ABOUT THIS TASK
Quote exactly and only this range of lines in the data below: the line that holds "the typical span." to the line that holds "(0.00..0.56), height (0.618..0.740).", both included.

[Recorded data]
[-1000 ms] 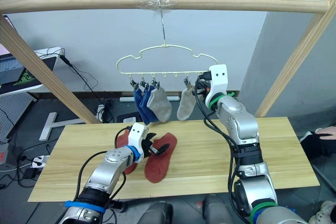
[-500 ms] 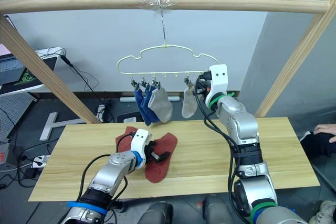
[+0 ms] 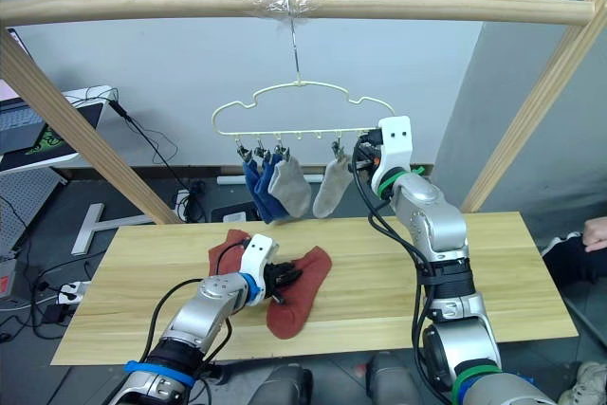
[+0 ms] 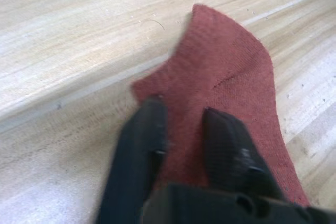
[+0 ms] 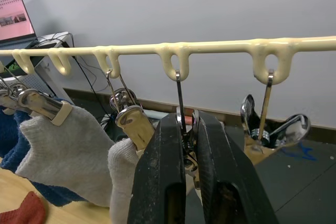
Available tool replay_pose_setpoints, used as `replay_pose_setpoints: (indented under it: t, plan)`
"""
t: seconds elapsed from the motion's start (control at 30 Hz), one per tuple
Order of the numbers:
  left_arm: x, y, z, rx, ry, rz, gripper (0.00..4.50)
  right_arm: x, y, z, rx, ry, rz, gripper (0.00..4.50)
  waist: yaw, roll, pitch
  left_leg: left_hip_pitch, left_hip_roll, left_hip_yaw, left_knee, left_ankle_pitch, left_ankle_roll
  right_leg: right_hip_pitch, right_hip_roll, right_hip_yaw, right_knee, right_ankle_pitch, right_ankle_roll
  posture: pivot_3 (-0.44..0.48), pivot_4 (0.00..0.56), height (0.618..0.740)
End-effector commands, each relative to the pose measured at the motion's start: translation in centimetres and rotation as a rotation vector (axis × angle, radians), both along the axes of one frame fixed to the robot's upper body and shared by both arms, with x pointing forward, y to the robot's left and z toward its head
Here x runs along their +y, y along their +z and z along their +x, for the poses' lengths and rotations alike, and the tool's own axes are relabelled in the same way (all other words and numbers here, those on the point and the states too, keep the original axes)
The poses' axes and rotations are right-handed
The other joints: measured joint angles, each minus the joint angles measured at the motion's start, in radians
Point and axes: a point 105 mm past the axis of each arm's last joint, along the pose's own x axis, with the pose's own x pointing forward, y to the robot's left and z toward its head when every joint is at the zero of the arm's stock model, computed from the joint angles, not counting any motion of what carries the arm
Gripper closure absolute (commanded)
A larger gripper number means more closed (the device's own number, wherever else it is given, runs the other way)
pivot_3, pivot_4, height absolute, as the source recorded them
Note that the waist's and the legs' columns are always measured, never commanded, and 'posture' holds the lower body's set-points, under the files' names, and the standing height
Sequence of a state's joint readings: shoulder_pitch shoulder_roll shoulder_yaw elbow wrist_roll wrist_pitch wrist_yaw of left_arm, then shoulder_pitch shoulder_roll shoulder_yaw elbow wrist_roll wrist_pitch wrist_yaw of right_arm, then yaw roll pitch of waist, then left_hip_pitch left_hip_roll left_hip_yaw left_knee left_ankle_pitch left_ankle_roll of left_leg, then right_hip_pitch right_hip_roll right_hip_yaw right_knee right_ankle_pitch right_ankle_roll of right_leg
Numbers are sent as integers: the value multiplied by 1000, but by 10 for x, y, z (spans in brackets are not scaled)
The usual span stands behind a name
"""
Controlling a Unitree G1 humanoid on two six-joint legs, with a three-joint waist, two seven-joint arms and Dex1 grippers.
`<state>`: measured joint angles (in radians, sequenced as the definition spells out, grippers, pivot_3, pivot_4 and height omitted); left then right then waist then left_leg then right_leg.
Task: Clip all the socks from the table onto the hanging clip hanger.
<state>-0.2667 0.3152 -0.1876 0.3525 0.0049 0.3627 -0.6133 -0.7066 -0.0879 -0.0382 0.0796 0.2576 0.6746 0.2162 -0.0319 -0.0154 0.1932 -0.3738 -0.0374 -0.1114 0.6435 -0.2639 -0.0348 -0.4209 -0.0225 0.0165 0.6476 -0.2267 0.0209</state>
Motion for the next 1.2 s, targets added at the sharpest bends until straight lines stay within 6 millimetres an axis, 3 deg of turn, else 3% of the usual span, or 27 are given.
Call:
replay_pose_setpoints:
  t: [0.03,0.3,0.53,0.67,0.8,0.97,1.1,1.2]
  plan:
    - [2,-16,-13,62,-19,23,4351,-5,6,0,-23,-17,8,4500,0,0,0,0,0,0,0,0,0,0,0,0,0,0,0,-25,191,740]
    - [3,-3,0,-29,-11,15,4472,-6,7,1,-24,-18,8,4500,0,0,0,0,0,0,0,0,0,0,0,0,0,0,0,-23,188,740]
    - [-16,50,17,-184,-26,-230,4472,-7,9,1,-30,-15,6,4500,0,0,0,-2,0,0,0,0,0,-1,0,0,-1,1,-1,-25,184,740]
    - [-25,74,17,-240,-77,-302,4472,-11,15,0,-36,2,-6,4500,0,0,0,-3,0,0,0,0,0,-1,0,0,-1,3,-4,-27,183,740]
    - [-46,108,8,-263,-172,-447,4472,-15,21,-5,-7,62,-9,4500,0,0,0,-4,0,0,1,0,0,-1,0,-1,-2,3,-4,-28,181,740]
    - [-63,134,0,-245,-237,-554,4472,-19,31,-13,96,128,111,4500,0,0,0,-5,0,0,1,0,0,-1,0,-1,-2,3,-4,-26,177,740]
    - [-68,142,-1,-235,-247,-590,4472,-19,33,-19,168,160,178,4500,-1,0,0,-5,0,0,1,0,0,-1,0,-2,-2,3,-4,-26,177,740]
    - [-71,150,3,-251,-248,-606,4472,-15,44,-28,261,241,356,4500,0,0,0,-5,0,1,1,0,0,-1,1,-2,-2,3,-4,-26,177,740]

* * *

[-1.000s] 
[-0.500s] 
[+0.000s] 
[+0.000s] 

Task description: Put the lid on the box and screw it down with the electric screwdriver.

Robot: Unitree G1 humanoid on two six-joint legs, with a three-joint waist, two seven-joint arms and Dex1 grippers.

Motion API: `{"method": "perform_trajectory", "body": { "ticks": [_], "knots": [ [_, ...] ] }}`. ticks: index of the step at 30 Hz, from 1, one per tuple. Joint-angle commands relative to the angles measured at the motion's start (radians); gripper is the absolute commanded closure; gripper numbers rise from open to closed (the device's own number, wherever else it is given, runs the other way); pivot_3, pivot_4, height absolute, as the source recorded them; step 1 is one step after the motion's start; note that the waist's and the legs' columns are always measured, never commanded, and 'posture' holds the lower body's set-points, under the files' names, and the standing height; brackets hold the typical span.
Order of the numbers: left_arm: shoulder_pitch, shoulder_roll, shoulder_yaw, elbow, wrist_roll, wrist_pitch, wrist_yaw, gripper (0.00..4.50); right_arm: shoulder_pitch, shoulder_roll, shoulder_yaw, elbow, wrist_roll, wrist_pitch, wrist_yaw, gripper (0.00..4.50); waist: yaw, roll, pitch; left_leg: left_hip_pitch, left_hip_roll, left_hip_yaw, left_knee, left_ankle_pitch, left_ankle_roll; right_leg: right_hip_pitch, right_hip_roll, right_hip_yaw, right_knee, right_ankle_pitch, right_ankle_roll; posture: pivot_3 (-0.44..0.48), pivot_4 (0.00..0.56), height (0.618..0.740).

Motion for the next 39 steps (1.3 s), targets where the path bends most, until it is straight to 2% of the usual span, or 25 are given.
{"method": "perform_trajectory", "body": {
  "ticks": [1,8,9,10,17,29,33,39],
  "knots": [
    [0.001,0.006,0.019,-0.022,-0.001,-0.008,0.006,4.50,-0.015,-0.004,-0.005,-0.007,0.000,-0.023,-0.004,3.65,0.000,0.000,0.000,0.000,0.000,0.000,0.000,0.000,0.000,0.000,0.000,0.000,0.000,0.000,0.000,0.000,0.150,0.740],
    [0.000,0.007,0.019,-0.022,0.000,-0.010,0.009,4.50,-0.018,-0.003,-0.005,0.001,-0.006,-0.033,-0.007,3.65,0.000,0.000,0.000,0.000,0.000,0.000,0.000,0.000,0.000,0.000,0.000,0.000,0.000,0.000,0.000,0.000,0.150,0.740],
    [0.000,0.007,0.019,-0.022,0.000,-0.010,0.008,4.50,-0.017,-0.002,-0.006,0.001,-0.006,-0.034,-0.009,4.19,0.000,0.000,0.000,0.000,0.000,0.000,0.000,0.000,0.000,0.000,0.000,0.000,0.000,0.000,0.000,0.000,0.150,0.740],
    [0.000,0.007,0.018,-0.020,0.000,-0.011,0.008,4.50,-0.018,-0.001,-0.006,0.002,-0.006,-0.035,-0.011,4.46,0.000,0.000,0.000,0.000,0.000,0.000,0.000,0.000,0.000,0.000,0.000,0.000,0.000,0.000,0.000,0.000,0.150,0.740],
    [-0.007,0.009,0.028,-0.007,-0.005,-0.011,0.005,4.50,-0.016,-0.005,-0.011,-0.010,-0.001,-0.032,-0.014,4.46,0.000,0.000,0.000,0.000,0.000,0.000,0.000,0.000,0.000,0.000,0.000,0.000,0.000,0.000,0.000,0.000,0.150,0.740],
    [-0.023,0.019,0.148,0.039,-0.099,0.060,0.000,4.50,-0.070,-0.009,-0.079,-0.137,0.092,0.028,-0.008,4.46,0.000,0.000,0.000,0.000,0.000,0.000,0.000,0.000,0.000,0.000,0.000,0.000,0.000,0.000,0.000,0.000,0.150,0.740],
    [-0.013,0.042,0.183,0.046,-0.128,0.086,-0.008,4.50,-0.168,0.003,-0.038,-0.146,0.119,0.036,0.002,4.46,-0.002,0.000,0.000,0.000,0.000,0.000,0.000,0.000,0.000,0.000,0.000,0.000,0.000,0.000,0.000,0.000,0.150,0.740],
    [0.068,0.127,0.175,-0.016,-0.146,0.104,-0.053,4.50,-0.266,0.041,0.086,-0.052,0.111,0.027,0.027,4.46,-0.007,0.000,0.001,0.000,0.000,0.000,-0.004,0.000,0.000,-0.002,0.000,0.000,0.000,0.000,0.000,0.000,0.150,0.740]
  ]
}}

WRITTEN REPLY
Motion API: `{"method": "perform_trajectory", "body": { "ticks": [_], "knots": [ [_, ...] ] }}`. ticks: index of the step at 30 Hz, from 1, one per tuple. Joint-angle commands relative to the angles measured at the motion's start (radians); gripper is the absolute commanded closure; gripper numbers rise from open to closed (the device's own number, wherever else it is given, runs the other way); pivot_3, pivot_4, height absolute, as the source recorded them; step 1 is one step after the motion's start; note that the waist's and the legs' columns are always measured, never commanded, and 'posture' holds the lower body's set-points, under the files' names, and the standing height; brackets hold the typical span.
Order of the numbers: left_arm: shoulder_pitch, shoulder_roll, shoulder_yaw, elbow, wrist_roll, wrist_pitch, wrist_yaw, gripper (0.00..4.50); right_arm: shoulder_pitch, shoulder_roll, shoulder_yaw, elbow, wrist_roll, wrist_pitch, wrist_yaw, gripper (0.00..4.50); waist: yaw, roll, pitch; left_leg: left_hip_pitch, left_hip_roll, left_hip_yaw, left_knee, left_ankle_pitch, left_ankle_roll; right_leg: right_hip_pitch, right_hip_roll, right_hip_yaw, right_knee, right_ankle_pitch, right_ankle_roll; posture: pivot_3 (-0.44..0.48), pivot_4 (0.00..0.56), height (0.618..0.740).

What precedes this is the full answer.